What's inside a rock?

What's a rock like granite really made of?

It turns out that granite is a mix of two minerals, quartz and feldspar. You can see the individual specs of each if you look closely.

The whitest speckles are quartz. The beige speckles are feldspar. The black specs are something else, probably amphibole.

So what are quartz and feldspar made of?

Quartz is made of a silicon atom and two oxygen atoms (SiO2) arranged in a particular repeating pattern. Note that not all SiO2 is quartz; if the silicon and oxygens got arranged in a different (more compact) way, you'd have gotten Stishovite instead [1].

Feldspar is actually a group with lots of minerals, including anorthite (CaAl2Si2O8) and albite (NaAlSi3O8) and k-spar (KAlSi3O8) [2]. In general feldspars have lots of silicon and oxygen and aluminum, along with some potassium or sodium or calcium.

So (igneous) rocks are made of specs of minerals, like feldspar and quartz, and those minerals are made mostly of silicon and oxygen, with some aluminum, calcium, sodium, and potassium mixed in. That's mostly it; these six elements account for more than 90 percent of earth's crust by weight.
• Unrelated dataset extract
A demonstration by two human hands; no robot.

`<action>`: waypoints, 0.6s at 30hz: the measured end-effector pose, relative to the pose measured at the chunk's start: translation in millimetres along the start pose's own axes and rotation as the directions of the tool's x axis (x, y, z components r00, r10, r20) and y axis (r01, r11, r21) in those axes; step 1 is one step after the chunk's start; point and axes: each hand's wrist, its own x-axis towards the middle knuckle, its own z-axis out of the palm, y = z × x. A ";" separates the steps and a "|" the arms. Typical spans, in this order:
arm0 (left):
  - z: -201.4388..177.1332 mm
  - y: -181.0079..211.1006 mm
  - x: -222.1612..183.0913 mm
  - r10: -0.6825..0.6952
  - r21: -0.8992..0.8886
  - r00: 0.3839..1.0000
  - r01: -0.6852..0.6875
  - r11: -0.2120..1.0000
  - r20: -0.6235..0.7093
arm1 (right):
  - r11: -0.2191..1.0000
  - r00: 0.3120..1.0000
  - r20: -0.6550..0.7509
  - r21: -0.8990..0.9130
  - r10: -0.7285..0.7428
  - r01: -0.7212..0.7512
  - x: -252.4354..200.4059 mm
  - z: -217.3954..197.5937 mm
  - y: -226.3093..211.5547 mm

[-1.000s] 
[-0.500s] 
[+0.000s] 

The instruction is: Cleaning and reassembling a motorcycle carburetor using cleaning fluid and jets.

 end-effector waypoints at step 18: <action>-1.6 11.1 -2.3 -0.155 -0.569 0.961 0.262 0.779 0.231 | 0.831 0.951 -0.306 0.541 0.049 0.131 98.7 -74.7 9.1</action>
Why do we have so much silicon, calcium, and aluminum on Earth instead of, say, carbon and sulfur?

Planets are generally made of stuff that can condense into liquids or solids at their temperatures; anything gaseous eventually escapes. That's why Neptune has lots of methane (and therefore carbon), but Earth does not; methane is a solid on Neptune but a gas on Earth.

It turns out that the compounds like SiO2, CaO, and Al2O3 are very stable, and condense even at Earth's temperatures.

And that's why Earth's rocks have so much silicon, aluminum, and calcium: when the Earth formed, these elements were able to form compounds with oxygen and then condense at our relatively high temperatures.


[1]: If the rock forms under more pressure, entropy maximization (equivalent to Gibbs free energy minimization) will cause nature to prefer the more compact formation.

[2]: Minerals are generally defined by a (chemical composition, crystal structure) pair, so each of these has a particular molecular arrangement associated with it.